[Proposal] Add foreign-server health checks infrastructure - Mailing list pgsql-hackers

From kuroda.hayato@fujitsu.com
Subject [Proposal] Add foreign-server health checks infrastructure
Date
Msg-id TYAPR01MB58662809E678253B90E82CE5F5889@TYAPR01MB5866.jpnprd01.prod.outlook.com
Whole thread Raw
Responses Re: [Proposal] Add foreign-server health checks infrastructure
List pgsql-hackers
Dear Hackers,

I want to propose the feature that checks the health of foreign servers.
As a first step I want to add an infrastructure for periodical checking to PostgreSQL core.
Currently this is the WIP, it does not contain docs.

## Background

Currently there is no way to check the status of an foreign server in PostgreSQL.
If an foreign server's postmaster goes down, or if the network between servers is lost,
the backend process will only detect these when it uses the connection corresponding to that foreign server.

Consider a workload that updates data on an foreign server only at the beginning of a transaction,
and runs a lot of local SQLs.

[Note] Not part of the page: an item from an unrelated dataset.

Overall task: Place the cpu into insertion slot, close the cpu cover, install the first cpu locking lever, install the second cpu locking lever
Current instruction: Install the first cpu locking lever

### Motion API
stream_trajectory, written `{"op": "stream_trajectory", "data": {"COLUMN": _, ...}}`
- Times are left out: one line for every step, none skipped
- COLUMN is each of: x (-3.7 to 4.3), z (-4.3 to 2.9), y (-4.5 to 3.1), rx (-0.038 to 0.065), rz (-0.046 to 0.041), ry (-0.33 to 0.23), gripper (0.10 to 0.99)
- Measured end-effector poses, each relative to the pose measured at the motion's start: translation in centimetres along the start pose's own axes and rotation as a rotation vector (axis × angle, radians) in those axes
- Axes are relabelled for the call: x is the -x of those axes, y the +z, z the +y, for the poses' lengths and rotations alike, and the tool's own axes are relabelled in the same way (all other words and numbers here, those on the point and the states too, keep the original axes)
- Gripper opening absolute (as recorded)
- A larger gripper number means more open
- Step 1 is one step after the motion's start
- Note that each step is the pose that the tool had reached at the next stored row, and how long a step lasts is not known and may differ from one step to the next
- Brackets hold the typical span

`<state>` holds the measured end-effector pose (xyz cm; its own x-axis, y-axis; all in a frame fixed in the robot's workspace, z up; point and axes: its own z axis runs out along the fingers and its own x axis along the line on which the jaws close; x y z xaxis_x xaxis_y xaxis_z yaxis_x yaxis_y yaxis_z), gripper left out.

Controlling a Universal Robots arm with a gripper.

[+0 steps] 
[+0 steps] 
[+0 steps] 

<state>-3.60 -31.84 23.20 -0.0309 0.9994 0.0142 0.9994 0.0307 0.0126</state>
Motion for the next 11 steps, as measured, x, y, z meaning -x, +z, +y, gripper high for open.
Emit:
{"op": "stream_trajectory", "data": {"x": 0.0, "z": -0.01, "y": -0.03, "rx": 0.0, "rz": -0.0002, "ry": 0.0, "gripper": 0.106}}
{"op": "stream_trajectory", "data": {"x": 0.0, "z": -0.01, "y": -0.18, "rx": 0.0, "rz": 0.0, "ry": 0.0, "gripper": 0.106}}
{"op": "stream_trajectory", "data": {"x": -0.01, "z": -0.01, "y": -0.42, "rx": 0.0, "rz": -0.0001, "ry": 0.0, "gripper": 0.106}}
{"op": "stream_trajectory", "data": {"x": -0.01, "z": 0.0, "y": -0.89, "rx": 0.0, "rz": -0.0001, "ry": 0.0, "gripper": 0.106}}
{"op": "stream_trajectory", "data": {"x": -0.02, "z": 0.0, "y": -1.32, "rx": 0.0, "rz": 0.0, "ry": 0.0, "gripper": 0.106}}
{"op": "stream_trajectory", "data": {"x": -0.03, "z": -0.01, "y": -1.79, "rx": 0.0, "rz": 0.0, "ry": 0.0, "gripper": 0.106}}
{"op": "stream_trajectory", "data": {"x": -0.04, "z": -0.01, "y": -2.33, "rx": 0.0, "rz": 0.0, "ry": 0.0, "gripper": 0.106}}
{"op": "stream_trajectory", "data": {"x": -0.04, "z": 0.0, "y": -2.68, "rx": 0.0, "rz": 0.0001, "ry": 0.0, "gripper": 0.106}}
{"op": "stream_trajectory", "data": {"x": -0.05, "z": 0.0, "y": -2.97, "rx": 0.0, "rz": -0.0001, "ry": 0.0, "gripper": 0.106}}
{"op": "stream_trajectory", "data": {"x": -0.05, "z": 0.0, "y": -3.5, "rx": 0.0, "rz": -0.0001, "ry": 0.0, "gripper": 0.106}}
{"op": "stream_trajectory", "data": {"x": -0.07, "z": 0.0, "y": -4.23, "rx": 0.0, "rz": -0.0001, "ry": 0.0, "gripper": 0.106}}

Even if the network is disconnected immediately after accessing the foreign server,
the backend process will continue to execute local SQLs without realizing it.

The process will eventually finish to execute SQLs and try to commit.
Only then will it realize that the foreign server cannot be connect and will abort the transaction.
This situation should be detected as soon as possible
because it is impossible to commit a transaction when the foreign server goes down.
This can be more of a problem if you have system-wide downtime requirements.
That's why I want to implement the health-check feature to postgres.

## Design

In general, PostgreSQL can have a variety of RDBMSs as foreign servers,
so the core cannot support all of them.
Therefore, I propose a method to leave the monitoring of the foreign server to each FDW extensions
and register it as a callback function on the body side.
The attached patch adds this monitoring infrastructure to core.
Within the callback functions, it is expected
that each FDWs will check the state of the connection they hold and call ereport (ERROR)
if it cannot connect to someone.
Of course, you can also have the callback function return false.
There is no particular reason to choose the current method.
Callback functions will be called periodically.

## Implementation

This patch introduces a new timeout and a new GUC parameter. GUC controls the timeout interval.
The timeout takes effect when the callback function is first registered,
before each SQL command is executed, and at the end of the timeout.
This implementation is based on the client_connection_check_interval and other timeouts.

## Further work

As the next step I have a plan to implement the callback function to postgres_fdw.
I already made a PoC, but it deeply depends on the following thread:
https://commitfest.postgresql.org/35/3098/

I also want you to review the postgres_fdw part,
but I think it should not be attached because cfbot cannot understand such a dependency
and will throw build error. Do you know how to deal with them in this case?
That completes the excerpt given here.